Any quality data cleansing process includes deduping. Data deduplication is the procedure of identifying duplicate record and removing duplicates.
Why should you de-dupe?
– Duplicated records distort the data by adding repeated information that lead to wrong reporting, i.e. incorrect insights
– Duplications twist marketing campaigns by decreasing the response rate and killing return on investment.
– Duplicates reduce company workforce productivity by contacting the same customers multiple times.
– Duplicate accounts ruin customer loyalty and, thus, decrease profitability.
What defines a duplicate?
At first sight it may sound trivial. You see the same names, the same phone numbers, emails, etc. and you action is super clear: delete one and use the other. Yet, marketers, analysts, data scientists know that it is a very complex and time consuming action. However, there are reasons for duplicates to exist in your database. For example, you maybe billing two different departments for your enterprise customers, the same address belongs to multiple people who all order separately and finally a corporate phone number can belong to multiple locations and you are selling per location.
To define duplicates you therefore need to have a plan on what is defined as a duplicate by consulting multiple data stakeholders. After that you need to match records. Through data matching we can reveal exact matching records and delete them keeping one as a surviving record. The more complex way of data matching is to find records that look similar and have a high probability to be the identical piece of data.
What fields help identify a duplicate?
For contact data, usually you start with the email address as one of the best identifiers. Mobile phones are just another type of the unique identifiers. Today people have the opportunity to keep their cellphones’ number even when they move and when they change phone providers.
For Account data, it is helpful to look for the domain names. Mailing address is just another way to match record. The more fields you apply during deduping procedure the cleaner your data will become. Matching the fields will allow you to select master or surviving record that you keep.
What is master/surviving record?
To dedupe you must keep one record and merge related data from other records. This record will be your master record. To choose master record you can follow certain rules.
Start with outlining the data that comes from the most reliable source. Always rely only on the reputable and valid sources of data.
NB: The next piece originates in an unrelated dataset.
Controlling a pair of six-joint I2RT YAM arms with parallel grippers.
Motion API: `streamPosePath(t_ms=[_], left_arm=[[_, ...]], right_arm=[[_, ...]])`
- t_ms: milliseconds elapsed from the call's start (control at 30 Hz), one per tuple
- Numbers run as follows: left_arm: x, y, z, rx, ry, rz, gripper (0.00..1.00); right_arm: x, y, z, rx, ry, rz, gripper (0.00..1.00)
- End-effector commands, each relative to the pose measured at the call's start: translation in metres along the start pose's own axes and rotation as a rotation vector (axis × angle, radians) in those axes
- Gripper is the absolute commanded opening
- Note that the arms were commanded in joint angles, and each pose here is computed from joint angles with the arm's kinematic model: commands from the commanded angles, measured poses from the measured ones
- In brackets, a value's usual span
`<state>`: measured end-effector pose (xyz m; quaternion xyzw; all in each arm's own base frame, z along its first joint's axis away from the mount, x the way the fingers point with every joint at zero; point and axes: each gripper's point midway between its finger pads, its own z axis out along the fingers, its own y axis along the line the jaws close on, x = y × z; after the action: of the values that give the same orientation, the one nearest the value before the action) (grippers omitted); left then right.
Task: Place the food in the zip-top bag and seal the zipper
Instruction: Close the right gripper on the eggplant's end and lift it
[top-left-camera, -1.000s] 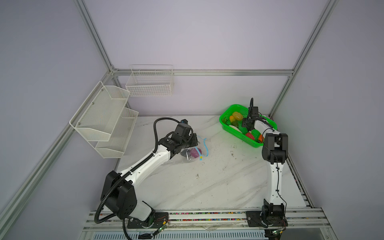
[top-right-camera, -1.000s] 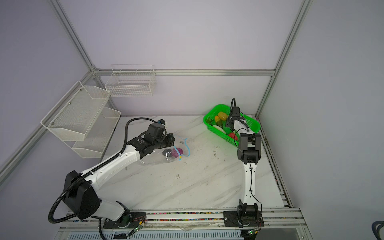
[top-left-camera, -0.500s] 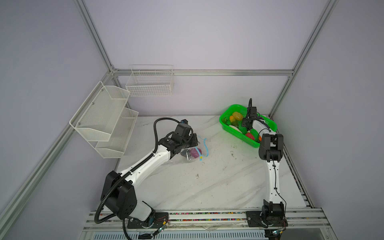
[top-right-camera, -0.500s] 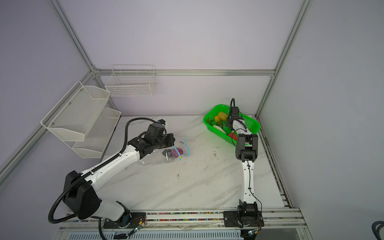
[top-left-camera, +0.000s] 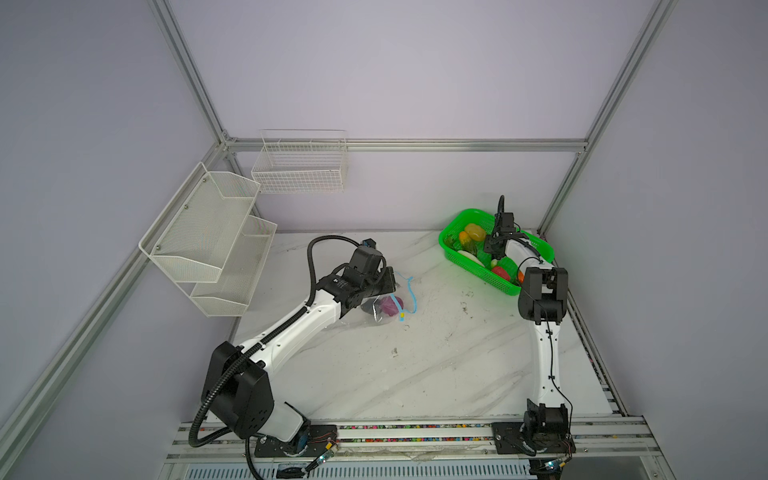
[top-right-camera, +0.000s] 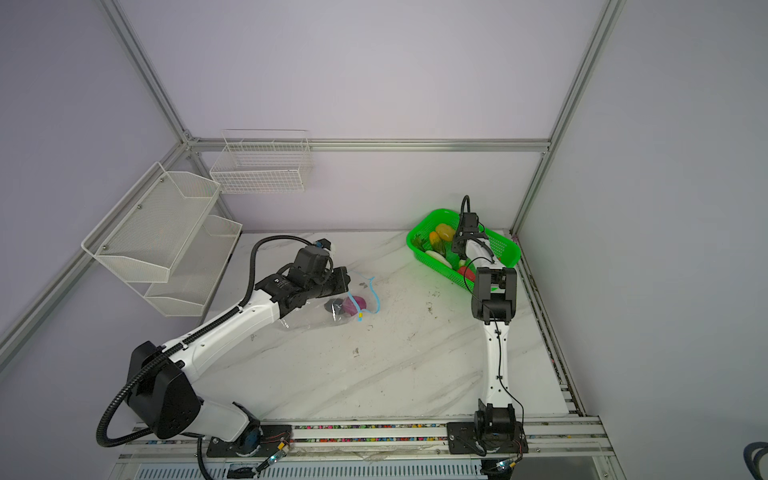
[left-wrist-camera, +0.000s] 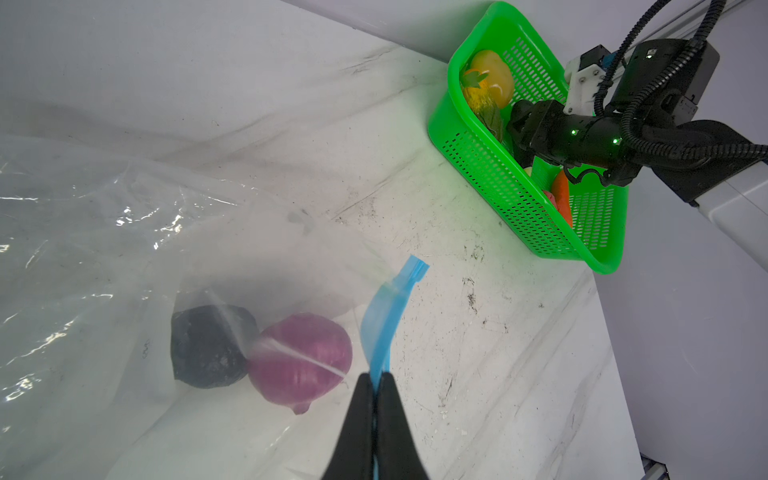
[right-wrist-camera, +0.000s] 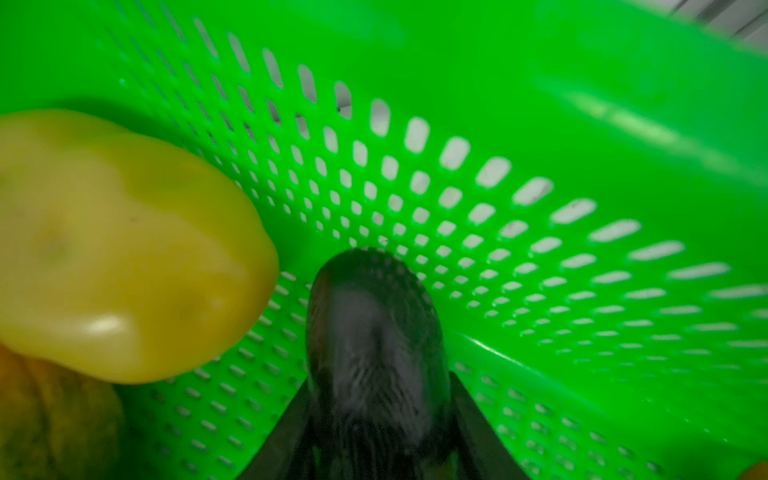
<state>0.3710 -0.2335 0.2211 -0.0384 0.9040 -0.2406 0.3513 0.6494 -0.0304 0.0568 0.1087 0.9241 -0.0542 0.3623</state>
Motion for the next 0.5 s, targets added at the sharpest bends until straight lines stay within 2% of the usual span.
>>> streamPosePath(t_ms=[0, 333, 467], left_arm=[[-0.009, -0.008, -0.006, 0.044, -0.039, -0.003, 0.0], [-0.008, -0.009, -0.008, 0.05, -0.039, -0.004, 0.0], [-0.008, -0.011, -0.007, 0.054, -0.035, -0.001, 0.0]], right_arm=[[-0.038, -0.004, -0.042, -0.006, -0.076, 0.026, 0.43], [-0.054, -0.004, -0.084, -0.041, -0.122, 0.056, 0.42], [-0.052, 0.007, -0.11, -0.133, -0.122, 0.069, 0.42]])
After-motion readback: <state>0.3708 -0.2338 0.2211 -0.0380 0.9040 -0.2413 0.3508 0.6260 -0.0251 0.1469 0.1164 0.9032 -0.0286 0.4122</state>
Use a third party for data validation regarding, for example, domain names, mobile phone providers, zip codes, etc.
Make sure you select the most recent data. Pick up the latest update available in your data. Keep in mind that people change their places of living and jobs pretty often.
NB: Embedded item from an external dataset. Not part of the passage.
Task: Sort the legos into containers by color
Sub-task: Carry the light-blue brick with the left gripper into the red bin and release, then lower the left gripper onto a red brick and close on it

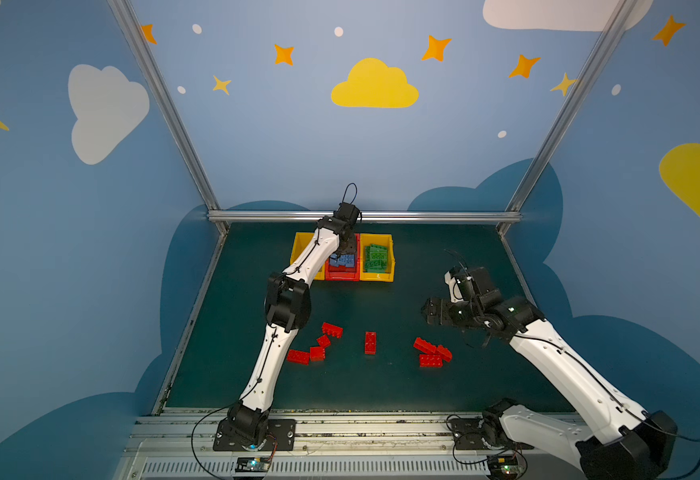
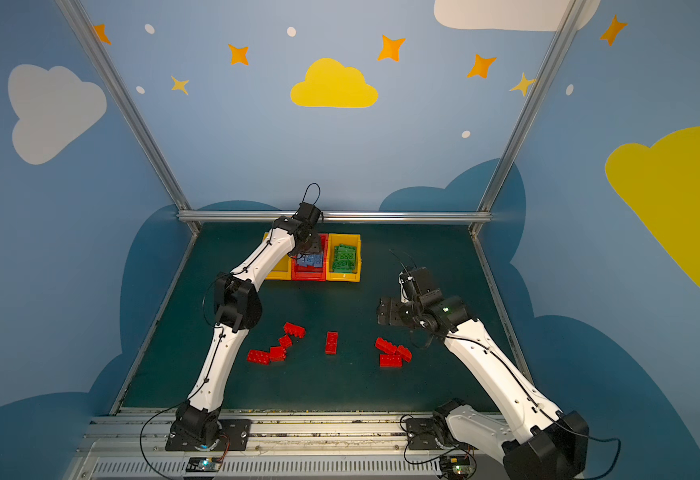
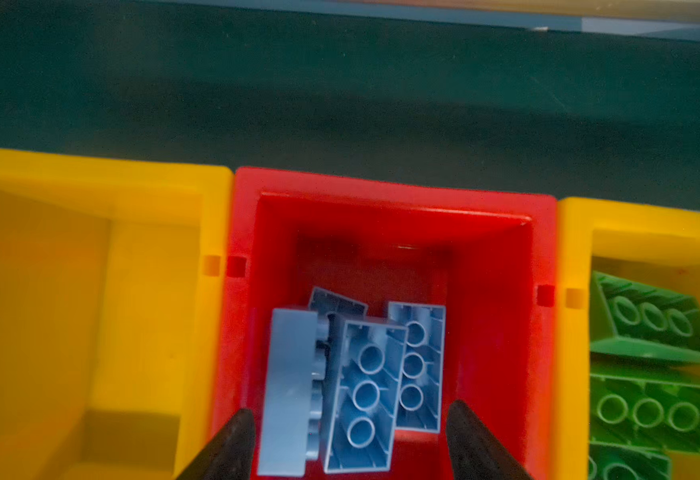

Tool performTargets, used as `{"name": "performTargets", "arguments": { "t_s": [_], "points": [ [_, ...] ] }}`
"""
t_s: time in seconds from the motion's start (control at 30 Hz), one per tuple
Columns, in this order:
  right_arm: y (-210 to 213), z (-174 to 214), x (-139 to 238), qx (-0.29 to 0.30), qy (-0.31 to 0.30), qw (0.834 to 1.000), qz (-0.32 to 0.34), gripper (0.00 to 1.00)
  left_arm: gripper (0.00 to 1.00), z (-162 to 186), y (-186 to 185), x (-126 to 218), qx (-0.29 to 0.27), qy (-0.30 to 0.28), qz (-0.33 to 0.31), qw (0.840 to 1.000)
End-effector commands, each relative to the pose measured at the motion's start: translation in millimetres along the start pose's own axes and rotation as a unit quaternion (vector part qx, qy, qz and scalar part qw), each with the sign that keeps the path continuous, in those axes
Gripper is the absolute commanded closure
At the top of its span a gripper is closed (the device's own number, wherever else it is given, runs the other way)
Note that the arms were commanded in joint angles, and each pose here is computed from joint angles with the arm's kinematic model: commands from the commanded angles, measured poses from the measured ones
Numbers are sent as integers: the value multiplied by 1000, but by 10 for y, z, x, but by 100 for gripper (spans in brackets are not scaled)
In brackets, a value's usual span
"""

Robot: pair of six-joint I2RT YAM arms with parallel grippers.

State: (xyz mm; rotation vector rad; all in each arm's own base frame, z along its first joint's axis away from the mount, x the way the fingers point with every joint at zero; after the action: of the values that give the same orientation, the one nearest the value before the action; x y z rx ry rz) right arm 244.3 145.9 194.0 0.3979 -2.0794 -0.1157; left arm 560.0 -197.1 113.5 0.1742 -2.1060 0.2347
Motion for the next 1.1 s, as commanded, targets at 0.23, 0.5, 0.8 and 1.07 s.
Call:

Look up at the record that is more detailed compared to similar one lacking descriptions. Be careful with abbreviations, they can easily create noise.
Disregard vague attributes and null data. For example, select the zip codes that are complete.
Selecting the master record always set up rules depending on the nature of your business. For example, you may want to flag customers as master while prospects are merge.
When master record is identified, the other duplicate records can be disregarded or merged with the master record. Always write down your logical deduping steps and discuss them with your team to refine the best logic.
Why do you need to test the deduping logic?
Prior to running deduping algorithm based on your rules don’t forget to create a backup file. Run tests and verify the results by randomly checking the data. Following this pattern will allow you to find any errors if any and fix them on the way. Also keeping the backup file will prevent the data loss.
Duplicates never stop. Constant data changes, i.e. data update/maintenance, new data additions and often simple manual data entry, are prone to new duplicates surfacing. Maintaining your data clean is crucial for your organization’s success. When set up, run your deduplication process on a regular basis or refer to professional data cleansing teams for help. It will save you time and help keep your data clean, functional and effective.